To contextualize performance, the ICL approach is compared against a traditional machine-learning baseline that must learn directly from pixel-level information. While the baseline relies on supervised training and engineered features, the LLM derives its classification behavior purely from pattern recognition using images and the prompt. When evaluated on unseen weld defect images, ICL consistently performs better than the baseline—demonstrating stronger generalization from just a few examples and outperforming the benchmark in overall accuracy. These results highlight the efficiency and adaptability of ICL for inspection-style tasks, especially when training data is scarce or rapid deployment is required.
Conclusion
This demonstration shows that LLMs can successfully classify complex weld defects using only in-context visual examples, effectively acting as prompt-driven inspectors capable of recognizing defect signatures from minimal supervision. The ICL paradigm proves especially powerful in this setting: with only nine example images, the model generalizes to new, unseen weld defects more reliably than the supervised baseline, reflecting the model’s flexibility and its ability to internalize visual patterns without any training pipeline.
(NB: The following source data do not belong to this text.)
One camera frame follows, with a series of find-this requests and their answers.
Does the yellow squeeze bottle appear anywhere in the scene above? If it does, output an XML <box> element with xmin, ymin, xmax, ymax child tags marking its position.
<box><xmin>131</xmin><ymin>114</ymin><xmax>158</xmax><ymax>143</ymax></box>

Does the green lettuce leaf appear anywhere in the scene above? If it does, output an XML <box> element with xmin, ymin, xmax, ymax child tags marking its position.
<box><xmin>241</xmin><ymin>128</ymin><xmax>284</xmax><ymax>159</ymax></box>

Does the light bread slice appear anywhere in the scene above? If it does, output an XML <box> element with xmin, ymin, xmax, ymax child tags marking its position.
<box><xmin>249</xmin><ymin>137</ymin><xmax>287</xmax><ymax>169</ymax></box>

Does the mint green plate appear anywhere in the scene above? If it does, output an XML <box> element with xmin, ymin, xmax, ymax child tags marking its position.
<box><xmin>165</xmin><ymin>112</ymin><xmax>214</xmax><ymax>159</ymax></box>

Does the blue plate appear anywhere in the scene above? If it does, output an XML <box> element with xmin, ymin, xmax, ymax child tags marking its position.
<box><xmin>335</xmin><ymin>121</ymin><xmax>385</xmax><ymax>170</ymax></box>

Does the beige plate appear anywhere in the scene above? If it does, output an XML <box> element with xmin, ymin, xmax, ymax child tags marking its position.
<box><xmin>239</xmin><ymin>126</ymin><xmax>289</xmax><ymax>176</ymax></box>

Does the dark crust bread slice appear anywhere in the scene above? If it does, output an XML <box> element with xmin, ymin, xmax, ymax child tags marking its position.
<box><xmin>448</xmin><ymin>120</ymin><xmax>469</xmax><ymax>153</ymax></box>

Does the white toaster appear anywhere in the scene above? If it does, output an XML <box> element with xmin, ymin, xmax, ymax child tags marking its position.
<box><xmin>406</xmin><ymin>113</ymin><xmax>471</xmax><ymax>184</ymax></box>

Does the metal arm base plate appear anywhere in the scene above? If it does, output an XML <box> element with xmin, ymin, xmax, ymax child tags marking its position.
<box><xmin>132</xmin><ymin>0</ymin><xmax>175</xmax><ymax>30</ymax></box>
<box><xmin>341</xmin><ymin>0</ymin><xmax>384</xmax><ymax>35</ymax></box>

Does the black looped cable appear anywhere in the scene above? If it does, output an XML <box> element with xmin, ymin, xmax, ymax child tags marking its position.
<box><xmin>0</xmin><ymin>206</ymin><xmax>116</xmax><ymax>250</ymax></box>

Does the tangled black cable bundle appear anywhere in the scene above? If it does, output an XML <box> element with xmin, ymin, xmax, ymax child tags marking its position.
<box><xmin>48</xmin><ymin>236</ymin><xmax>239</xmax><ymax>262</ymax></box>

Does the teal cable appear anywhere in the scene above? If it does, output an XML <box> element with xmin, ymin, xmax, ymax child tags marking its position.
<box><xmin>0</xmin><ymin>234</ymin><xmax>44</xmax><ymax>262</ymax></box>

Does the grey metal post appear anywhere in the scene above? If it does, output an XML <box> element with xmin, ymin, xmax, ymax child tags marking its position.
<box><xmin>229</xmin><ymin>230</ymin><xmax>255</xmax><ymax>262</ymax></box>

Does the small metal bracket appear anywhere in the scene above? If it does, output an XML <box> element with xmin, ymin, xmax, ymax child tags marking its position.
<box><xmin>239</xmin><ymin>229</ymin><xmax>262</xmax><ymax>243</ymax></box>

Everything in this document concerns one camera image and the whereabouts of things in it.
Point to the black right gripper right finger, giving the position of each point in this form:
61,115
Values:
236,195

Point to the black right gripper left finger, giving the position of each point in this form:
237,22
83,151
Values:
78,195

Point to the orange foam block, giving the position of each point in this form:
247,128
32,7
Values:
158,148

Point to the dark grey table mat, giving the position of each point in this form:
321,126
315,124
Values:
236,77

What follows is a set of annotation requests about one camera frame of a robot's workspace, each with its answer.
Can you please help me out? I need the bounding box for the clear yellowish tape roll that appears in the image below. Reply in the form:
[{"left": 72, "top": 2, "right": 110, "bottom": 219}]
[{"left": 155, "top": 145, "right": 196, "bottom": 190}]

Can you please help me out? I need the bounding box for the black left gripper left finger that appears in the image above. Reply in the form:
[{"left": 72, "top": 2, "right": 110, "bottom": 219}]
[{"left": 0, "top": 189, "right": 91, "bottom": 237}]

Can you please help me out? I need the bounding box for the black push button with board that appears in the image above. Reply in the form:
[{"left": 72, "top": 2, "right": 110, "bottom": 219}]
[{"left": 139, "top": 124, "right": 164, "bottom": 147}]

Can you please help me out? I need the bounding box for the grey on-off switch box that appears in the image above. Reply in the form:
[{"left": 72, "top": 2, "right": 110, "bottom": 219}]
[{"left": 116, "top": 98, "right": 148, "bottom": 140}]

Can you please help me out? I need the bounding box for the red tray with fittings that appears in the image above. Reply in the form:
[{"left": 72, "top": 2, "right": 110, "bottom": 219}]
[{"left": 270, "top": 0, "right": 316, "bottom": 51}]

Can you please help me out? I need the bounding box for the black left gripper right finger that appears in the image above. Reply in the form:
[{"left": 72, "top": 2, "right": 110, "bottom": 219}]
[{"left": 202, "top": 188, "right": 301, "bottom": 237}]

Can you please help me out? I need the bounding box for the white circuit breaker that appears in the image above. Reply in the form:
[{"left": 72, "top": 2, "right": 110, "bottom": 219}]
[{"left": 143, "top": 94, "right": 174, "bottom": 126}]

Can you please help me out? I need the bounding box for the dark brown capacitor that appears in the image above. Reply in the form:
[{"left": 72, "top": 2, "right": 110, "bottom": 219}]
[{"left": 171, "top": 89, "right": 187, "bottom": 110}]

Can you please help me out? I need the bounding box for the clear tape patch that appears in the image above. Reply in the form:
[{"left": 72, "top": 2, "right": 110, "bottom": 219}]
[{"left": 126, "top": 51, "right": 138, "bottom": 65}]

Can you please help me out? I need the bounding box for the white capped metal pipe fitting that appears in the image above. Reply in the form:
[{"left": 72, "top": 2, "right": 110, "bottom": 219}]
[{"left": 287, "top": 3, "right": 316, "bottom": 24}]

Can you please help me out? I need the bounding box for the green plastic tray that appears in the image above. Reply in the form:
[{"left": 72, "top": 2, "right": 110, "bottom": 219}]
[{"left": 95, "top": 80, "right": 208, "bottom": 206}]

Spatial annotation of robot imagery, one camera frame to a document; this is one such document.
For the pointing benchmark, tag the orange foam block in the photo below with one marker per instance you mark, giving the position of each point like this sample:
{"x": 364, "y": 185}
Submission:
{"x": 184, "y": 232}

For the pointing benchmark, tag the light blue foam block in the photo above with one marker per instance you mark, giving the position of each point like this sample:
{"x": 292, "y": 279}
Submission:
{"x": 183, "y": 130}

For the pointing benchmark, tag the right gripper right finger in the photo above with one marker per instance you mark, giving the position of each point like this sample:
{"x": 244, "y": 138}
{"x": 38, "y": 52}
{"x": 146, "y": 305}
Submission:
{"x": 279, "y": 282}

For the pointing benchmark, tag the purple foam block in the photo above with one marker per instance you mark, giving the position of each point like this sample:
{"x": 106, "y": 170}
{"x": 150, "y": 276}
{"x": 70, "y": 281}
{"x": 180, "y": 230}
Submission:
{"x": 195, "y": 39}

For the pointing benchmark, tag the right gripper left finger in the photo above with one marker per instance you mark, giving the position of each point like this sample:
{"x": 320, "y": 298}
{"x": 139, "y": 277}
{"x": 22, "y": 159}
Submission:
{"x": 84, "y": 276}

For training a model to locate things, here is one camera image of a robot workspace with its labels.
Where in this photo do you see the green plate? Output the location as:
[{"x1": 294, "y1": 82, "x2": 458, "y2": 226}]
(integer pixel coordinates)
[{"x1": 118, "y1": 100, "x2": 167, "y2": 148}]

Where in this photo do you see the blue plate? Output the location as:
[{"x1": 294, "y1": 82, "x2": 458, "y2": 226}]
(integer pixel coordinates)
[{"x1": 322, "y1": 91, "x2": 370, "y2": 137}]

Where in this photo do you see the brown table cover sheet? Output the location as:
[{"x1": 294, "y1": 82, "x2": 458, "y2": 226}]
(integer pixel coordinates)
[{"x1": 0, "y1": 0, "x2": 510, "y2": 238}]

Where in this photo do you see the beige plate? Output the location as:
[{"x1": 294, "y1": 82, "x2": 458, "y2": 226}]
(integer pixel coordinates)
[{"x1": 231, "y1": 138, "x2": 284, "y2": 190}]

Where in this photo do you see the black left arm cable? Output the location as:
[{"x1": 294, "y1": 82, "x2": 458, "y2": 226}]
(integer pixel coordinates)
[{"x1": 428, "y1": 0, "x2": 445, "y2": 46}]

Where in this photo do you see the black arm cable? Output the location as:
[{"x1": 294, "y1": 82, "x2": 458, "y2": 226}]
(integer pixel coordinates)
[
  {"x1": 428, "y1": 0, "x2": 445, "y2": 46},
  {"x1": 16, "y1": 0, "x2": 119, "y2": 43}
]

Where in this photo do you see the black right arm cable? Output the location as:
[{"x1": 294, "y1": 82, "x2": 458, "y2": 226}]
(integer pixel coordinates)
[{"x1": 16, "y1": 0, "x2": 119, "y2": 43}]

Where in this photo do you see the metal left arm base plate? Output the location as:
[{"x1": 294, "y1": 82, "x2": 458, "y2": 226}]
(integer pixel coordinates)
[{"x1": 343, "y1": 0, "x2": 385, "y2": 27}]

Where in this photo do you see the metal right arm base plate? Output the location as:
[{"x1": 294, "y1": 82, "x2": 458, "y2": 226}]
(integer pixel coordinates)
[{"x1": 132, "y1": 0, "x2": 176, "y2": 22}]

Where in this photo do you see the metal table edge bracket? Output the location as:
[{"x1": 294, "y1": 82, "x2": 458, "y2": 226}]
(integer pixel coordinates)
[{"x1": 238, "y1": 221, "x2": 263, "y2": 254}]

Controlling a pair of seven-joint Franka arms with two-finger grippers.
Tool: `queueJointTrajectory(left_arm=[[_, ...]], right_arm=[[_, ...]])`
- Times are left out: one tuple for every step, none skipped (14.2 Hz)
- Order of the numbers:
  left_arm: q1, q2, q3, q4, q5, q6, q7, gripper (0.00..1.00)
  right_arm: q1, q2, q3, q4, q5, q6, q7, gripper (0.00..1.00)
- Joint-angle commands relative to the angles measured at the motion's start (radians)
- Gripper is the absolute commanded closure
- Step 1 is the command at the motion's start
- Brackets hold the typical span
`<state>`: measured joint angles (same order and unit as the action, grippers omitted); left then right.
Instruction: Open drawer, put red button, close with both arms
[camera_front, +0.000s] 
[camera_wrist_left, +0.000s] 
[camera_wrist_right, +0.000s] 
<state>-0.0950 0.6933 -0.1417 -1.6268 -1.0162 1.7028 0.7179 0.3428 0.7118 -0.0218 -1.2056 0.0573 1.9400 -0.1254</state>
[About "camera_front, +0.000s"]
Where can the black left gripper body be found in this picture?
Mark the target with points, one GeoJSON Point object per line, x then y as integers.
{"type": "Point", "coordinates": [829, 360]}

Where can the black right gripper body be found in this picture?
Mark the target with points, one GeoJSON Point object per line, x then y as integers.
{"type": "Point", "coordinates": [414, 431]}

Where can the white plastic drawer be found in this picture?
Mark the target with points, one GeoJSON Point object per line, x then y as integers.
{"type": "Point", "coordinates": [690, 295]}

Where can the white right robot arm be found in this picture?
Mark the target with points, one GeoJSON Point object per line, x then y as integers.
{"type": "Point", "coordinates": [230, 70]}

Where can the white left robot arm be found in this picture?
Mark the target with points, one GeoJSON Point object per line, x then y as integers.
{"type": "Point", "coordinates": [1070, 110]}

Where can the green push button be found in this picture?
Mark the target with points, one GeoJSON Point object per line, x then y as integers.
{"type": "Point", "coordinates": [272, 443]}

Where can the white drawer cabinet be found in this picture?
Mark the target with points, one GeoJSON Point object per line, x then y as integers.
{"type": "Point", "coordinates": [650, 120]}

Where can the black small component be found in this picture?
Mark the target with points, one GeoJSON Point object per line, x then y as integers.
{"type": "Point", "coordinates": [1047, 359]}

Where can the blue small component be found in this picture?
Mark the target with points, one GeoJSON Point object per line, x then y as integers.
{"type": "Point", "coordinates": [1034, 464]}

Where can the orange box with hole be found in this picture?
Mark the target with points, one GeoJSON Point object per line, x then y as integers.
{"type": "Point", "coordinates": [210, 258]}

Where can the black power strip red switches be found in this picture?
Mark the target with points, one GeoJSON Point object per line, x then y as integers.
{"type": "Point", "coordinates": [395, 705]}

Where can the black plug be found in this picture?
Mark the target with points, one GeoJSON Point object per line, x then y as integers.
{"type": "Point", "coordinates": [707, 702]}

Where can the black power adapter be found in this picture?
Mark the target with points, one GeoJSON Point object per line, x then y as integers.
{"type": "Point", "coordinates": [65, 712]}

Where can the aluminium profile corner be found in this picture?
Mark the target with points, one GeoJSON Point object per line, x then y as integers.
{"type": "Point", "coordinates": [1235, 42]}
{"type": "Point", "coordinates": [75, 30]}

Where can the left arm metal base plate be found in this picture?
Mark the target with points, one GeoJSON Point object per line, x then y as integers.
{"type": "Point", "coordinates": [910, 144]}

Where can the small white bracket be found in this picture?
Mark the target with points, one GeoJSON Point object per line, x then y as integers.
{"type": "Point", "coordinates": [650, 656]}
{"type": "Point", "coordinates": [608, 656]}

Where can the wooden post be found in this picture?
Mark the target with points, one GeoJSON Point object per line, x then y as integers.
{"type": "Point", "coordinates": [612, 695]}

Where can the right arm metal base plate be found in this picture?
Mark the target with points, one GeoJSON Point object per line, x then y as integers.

Compared to traditional approaches—which typically require substantial datasets, model tuning, and iterative optimization—the ICL method provides a fast, low-overhead alternative that can be adapted to new defect categories simply by revising the prompt. Together, the comparison between ICL and the baseline model demonstrates why LLMs are well-suited for rapid, lightweight visual classification tasks such as weld inspection, quality assurance, and defect triage, offering accurate and consistent performance with minimal setup and significantly reduced computational cost.